Ernie Garcia: We have talked in the past about expense per unit in recon, where labor is the number one driver and highly correlated with other costs. For operational metrics that move quickly, we look at HPU. It has clearly gotten better. The cost drift in Q4 was largely driven by a drift in HPU. We are back now to where we were last year in Q2—our all-time best—and we see room for additional improvement from here, both by improving all centers and getting more centers to operate like our best centers. It is meaningful dollars, but it takes time to unlock while growing at high rates.

On training and efficiency, centralization and automation reduce complexity and the learning curve in many positions. Our centers are built so focused skill sets can do specific tasks repeatedly, then grow skills and move across the line, giving us access to a broader talent pool. As we build out Carly systems to make operators more efficient and manager tools to simplify decision-making, training becomes easier. We are also investing in tools to hire and ramp people more quickly. We have made gains over many years, and there is still a lot of room to continue improving.

Operator: The next question is from Michael Montani with Evercore ISI. Please go ahead.
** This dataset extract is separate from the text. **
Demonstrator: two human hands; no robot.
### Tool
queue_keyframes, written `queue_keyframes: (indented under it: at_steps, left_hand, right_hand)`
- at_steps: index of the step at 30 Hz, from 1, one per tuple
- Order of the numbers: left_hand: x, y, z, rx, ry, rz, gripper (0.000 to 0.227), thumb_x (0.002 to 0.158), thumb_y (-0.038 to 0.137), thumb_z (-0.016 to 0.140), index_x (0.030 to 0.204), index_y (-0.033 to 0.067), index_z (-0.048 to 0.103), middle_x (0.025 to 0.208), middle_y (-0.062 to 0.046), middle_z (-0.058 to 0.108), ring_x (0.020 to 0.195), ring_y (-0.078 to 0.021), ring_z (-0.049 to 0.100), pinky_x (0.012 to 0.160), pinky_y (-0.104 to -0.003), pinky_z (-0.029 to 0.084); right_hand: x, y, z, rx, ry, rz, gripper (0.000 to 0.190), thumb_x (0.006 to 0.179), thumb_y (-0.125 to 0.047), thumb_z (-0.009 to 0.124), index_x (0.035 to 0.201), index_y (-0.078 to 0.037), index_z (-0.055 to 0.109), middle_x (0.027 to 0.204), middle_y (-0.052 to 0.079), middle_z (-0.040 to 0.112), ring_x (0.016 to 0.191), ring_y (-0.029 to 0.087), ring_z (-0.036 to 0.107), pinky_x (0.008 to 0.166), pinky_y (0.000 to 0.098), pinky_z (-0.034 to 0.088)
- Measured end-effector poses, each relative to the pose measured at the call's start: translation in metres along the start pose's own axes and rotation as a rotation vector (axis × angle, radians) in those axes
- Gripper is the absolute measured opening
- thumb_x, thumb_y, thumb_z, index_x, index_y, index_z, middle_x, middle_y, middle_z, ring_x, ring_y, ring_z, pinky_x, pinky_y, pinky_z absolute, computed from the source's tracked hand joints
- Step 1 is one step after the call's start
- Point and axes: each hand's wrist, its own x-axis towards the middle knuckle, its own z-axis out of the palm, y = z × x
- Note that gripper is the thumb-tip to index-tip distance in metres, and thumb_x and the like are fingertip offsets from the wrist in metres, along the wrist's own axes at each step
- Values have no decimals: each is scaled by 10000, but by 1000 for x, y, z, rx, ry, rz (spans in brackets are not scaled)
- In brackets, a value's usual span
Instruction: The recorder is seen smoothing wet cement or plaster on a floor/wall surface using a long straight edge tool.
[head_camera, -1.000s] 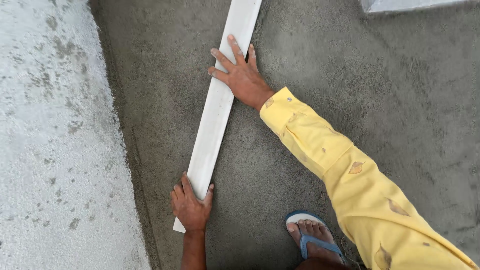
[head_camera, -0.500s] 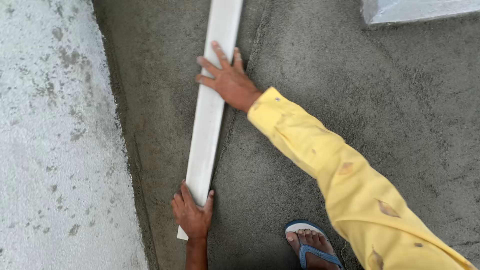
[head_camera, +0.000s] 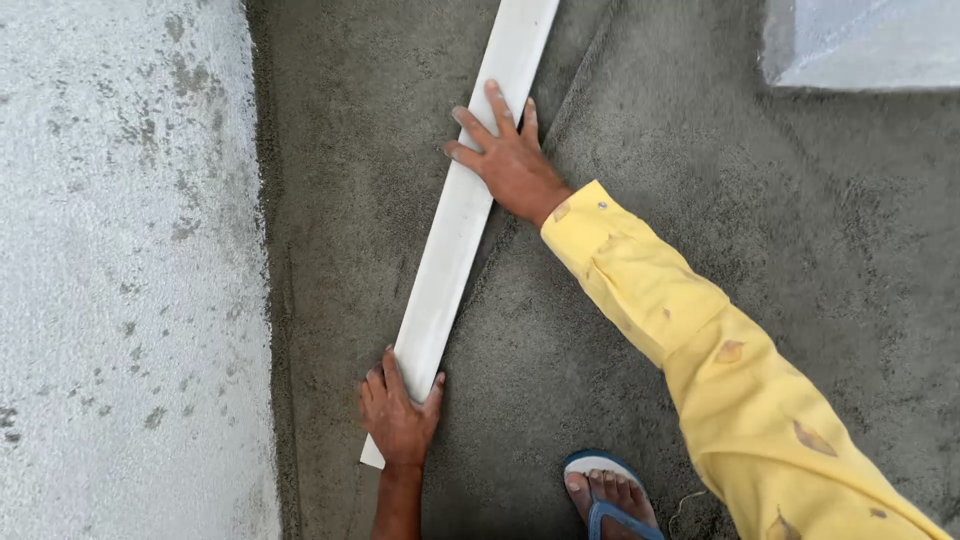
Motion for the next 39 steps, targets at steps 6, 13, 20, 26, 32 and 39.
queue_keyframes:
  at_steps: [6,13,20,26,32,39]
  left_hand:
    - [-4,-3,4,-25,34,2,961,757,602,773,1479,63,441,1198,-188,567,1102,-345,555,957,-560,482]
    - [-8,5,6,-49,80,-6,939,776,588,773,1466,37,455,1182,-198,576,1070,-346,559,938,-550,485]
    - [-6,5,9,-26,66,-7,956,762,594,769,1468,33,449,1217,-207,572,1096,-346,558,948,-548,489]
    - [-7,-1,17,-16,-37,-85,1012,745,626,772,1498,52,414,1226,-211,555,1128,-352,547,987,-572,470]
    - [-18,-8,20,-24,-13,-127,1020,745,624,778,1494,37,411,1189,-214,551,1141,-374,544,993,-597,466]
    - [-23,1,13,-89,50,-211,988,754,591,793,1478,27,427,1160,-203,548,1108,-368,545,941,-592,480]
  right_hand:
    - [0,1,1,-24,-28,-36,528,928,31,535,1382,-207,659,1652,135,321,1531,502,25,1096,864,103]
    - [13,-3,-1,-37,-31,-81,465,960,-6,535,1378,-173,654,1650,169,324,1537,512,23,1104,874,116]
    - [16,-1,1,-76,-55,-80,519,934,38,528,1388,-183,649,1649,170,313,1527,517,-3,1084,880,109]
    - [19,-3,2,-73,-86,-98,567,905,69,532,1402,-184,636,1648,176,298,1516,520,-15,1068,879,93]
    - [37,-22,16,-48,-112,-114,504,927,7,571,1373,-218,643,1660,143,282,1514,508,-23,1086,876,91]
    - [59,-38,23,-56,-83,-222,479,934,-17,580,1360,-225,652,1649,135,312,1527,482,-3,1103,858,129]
Michael Montani: Good afternoon. On diesel, can you help us understand any exposure there? We were thinking about it as potentially a low-single-digit earnings headwind in isolation. And strategically, as you continue to have underlying gains in GPUs, how should we think about your propensity to reinvest those gains to further accelerate share versus passing some of that through?

Mark Jenkins: There is an impact of fuel prices on our operations. There is a cost of sales impact for inbound transport and an SG&A impact within operations expense. I would expect some impact from higher fuel prices in Q2, but not one that is particularly large—within the normal range of quarter-to-quarter fluctuations.

Ernie Garcia: On reinvestment, we think the path from where we are to 13.5% adjusted EBITDA margin is straightforward through leverage and advertising expense. We expect to share additional gains with customers over time—hopefully meaningfully—while still marching toward our goal. Execution will determine the pace and size.

Operator: This concludes our question and answer session. I would like to turn the conference back over to Ernie Garcia for any closing remarks.

Ernie Garcia: Thanks, everyone, for joining the call. Carvana Co. team, awesome job—another great quarter. You have a lot to be proud of. Recon team in particular, awesome job. Thank you for reacting the way that you did. To everyone across the business, when we hit a bump, let us react the way Recon did. No one can stop us but us. Let us keep marching. Thanks, everyone.

Operator: The conference has now concluded. Thank you for attending today's presentation. You may now disconnect.